How the Berlin Conference Clung on Africa: What Africa Must Do
Wednesday, 11 March 2009
Africa Must Support Bashir’s Indictment
At last, justice has closed in for Sudanese strong man, Omar al Bashir, who has to face the International Criminal Court (ICC) in The Hague. This fare-thee-well move aimed at saving Africa from sinking into dictatorship and massacres committed by those in power has come late.
Bashir killed millions of people in southern Sudan before SPLA emancipated it.Given that the victims of this mania are black Africans, African countries South of Sahara have all reasons to fully support this noble move.
While peace lovers have embraced the arrest warrant, some African countries under pseudo-African brotherhood, have blindly opposed it! Many African potentates are making a grave mistake by teaming up with killers and dictators. Such countries should be told to the face. African dictators have hijacked the citizens of their countries they brutally ruin in the name of ruling. They’ve been using predatory armies to remain in power as opposed to democratic means. This myopia is likely to taint and cost Africa a lot.
Our rulers lack moral authority.They’re products of gimmicks and undemocratic means. So this makes point number two for this criminal solidarity. More than a half of African rulers are in power undemocratically and illegally altogether. Thus, they fear their commonalities and similarities may surface. And the same can happen to them especially if embezzlement of public funds is categorized as a crime against humanity.
Another reason why Africa must support ICC is the fact that when this move was announced, Bashir did not bother to consult with AU. Instead, he asked the Arab League to convene an ad hoc conference to look into how to help him out of this imbroglio.I know. African countries will blindly issue a statement condemning this move. They’re easily fobbed and manipulated by being given empty promises of drops of oil by these carbuncular Afro-Arab mélange.
Though it pains to find that African straight-edges have become such nugatory so as to be tried outside Africa, it still is a fact: shall they not put their house in order, let this happen time and again. So there is no logic to contend that this is neo-colonialism aiming at intimidating them. If they can intimidate their people, why shouldn’t they be intimidated as well?

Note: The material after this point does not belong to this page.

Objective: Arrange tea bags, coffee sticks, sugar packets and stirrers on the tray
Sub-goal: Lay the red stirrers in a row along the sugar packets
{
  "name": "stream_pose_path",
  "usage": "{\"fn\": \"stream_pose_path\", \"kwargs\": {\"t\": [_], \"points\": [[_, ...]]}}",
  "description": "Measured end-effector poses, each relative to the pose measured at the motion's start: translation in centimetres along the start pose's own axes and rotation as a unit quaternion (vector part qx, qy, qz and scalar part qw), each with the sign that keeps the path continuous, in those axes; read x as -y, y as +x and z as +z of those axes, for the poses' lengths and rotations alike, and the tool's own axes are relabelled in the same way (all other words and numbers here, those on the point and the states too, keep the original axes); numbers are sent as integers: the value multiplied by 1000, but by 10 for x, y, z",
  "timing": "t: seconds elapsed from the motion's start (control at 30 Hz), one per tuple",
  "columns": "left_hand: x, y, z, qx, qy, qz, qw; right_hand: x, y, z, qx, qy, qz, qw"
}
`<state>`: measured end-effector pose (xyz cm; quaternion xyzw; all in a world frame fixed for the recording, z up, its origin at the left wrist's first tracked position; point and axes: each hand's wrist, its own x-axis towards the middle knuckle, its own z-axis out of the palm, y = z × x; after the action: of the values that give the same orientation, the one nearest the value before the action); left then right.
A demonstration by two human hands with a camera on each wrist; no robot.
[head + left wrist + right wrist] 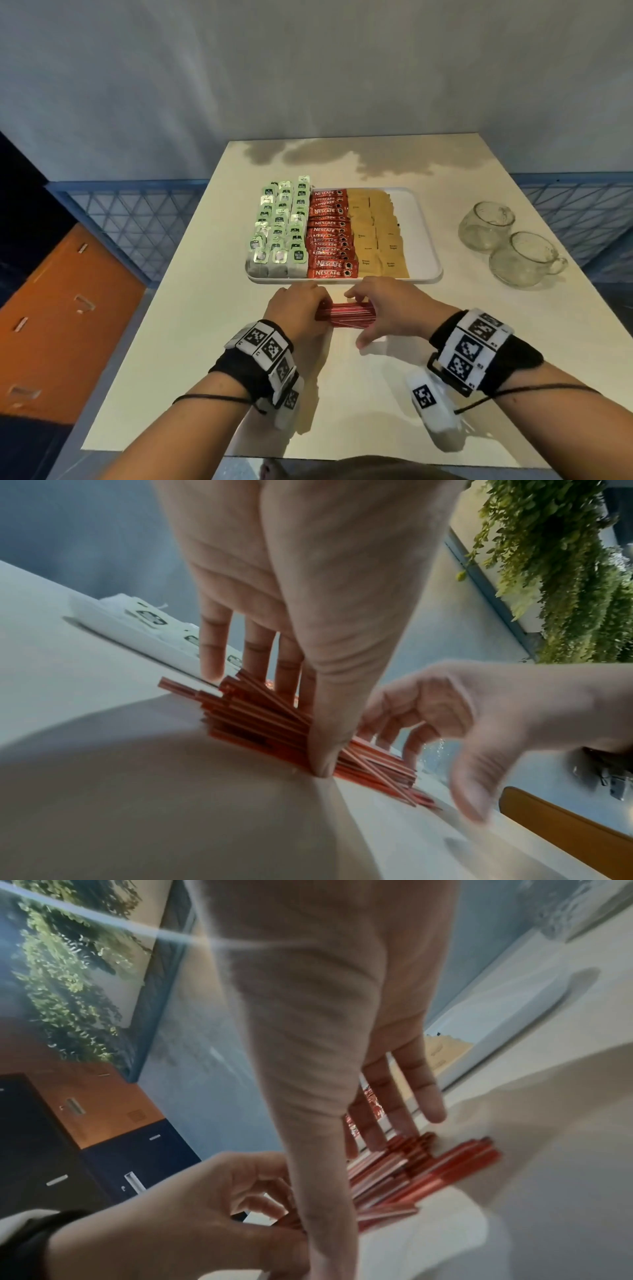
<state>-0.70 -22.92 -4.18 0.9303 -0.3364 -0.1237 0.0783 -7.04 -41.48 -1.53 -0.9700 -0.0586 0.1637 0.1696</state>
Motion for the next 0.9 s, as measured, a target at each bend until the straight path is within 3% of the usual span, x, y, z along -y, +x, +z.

We still, painfully and with indignation, remember how Ugandan president, Yoweri Museveni in conjunction with Rwanda's Paul Kagame invaded DRC and looted minerals. Shall ICC avoid double standards, it’s high time for Museveni and Kagame to face the same thanks to the crimes they committed in DRC.
Africa needs to avoid double standards and pretext. Those thinking that this is a colonial plot against African freedom as some people are contending should remember that Slobodan Milosevic died in The Hague facing the same. If Bashir is submitted to The Hague, he’ll become a second African dictator to be indicted there after former Liberia killer, Charles Taylor who is still waiting for justice to be done.
It’ll also make more sense shall dictators like Robert Mugabe and Amani Karume of Zanzibar and Benjamin Mkapa (who allegedly killed Zanzibar’s citizenry in 2001) should be added to the list of in capacious African mumbo jumbos to be indicted resulting from the crime against humanity.
I fully support the indictment of Bashir, for it’ll act as a wake up call for those still at large.
Off the cuffs: Rwandan autocratic regime recently passed the law to ban prosecuting ex-leaders! But why should this be done after her former president, Pasteur Bizimungu rot in prison? Hypocrisy ad infinitum.